REVIEW: Kathleen Turner's a Kick — Up to a Point — in The Perfect Family

REVIEW: Kathleen Turner's a Kick — Up to a Point — in The Perfect Family

Casting Kathleen Turner as a small-town mom nominated for “Catholic Woman of the Year” is about as risky as it gets in The Perfect Family, first-time director Anne Renton’s soft-willed religious tolerance parable. The whiskied voice alone makes it sound like Tallulah Bankhead has risen from the dead and crashed the sacristy where Monsignor Murphy (Richard Chamberlain) is laying out his vestments for Sunday Mass. But as the anodyne network drama title suggests, petty ironies are more this movie’s speed.

Turner plays Eileen Cleary, pious community pillar and well-blinkered mother of a lesbian daughter named Shannon (Emily Deschanel) and philandering son Frank Jr. (Jason Ritter). Eileen’s husband Frank Sr. (Michael McGrady) first appears to be the long-suffering one: Eileen quietly relishes her identity as the local do-gooder; if her insistence on the Clearys’ arid weekly family dinners is any indication, maintaining that identity may have more to do with her good works than Christian selflessness. In fact Frank Sr. was a handful in his day; 10 years sober, his role in their relationship has a distinctly penitential vibe.

But then everyone seems to humor Eileen. A religious dinosaur roaming a modern world, for much of the film she is the one who requires tolerance. Shannon is five months pregnant and set to marry Angela (Angelique Cabral), a union everyone but Eileen accepts, including Angela’s brassy Latina mother (Elizabeth Peña). After her poor reaction to this news sends Shannon to the hospital (a soap opera move that happens twice), Eileen goes into charitable mode, bestowing kindness on the sinner but continuing to hate the sin. Frank Jr. gets stricter treatment, but then he is leaving a wife and kids for a manicurist (Kristen Dalton); the suggestion of vaguely defined unhappiness in his marriage is meant to instill sympathy.

The plot hinges on the anticipation of the Archbishop of Dublin’s arrival, when he’ll forgive everyone’s sins and decide who’s the Catholic-est of them all. Eileen’s main competition is a supercilious church groupie and longtime rival named Agnes (Sharon Lawrence). Agnes is open about her hypocrisies, where Eileen keeps up a tight social front. That she doesn’t seem to have a problem lying about her loved ones opens the quality and function of Eileen’s faith to question, but the script (by Paula Goldberg and Claire V. Riley) falls short of matching Turner’s game performance with a character study that teases out the complications of a self-identifying good Christian.

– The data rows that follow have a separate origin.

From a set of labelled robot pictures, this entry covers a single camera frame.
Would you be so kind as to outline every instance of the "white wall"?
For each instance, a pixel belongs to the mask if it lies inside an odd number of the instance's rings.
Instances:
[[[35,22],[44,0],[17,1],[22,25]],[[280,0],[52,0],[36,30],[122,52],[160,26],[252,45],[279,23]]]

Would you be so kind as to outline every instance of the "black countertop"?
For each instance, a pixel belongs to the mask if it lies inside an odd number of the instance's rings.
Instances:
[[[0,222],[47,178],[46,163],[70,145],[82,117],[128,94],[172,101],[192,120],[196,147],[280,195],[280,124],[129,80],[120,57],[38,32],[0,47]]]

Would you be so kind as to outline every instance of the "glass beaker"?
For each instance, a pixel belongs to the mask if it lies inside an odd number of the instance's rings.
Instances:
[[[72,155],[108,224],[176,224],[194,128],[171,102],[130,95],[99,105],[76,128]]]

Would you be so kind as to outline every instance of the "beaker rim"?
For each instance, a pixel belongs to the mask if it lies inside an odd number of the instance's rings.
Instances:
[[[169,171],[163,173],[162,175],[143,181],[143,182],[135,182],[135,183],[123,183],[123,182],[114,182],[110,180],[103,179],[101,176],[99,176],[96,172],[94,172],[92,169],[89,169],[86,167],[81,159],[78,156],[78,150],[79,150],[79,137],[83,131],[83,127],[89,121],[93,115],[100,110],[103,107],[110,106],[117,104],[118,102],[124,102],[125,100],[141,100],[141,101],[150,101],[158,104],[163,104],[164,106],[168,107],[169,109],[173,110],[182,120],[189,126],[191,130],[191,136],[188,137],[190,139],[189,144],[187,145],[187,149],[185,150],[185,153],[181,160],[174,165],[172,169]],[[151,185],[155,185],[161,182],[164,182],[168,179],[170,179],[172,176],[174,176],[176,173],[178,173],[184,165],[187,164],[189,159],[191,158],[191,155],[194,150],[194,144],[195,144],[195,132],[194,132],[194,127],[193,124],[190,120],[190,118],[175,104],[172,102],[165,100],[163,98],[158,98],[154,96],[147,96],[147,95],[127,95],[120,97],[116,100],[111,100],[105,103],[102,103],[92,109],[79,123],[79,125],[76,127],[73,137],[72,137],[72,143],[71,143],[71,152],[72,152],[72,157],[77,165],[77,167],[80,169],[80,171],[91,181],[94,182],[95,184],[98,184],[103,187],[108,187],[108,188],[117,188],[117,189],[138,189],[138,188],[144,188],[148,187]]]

Instead the tone hovers between mild satire and soapy melodrama. Launched into the space between those two modes, a line like “I don’t have to think, I’m a Catholic!” — Eileen’s response to an accusation of closed-mindedness — falls flat. Especially when compared to the recent Natural Selection, in which a woman stifled by a dogma-driven life goes rogue, The Perfect Family seems to resist introspective pit stops, cruising toward its tidy resolution with a host of missed opportunities in its wake. Even Eileen’s climactic confession feels like a clockwork bid for empathy. At critical moments Renton’s direction feels a couple of seconds off the beat; often the dramatic center of an obviously dramatic scene (Eileen's home interview with a church delegation and Frank Senior's sudden flight from the marriage are two examples) never quite materializes.

It’s still a kick to watch Kathleen Turner don a housedress and trade soothing pieties with Richard Chamberlain. The Perfect Family feels like it could have been more than that, but I suppose counting its blessings is the more Christian thing to do.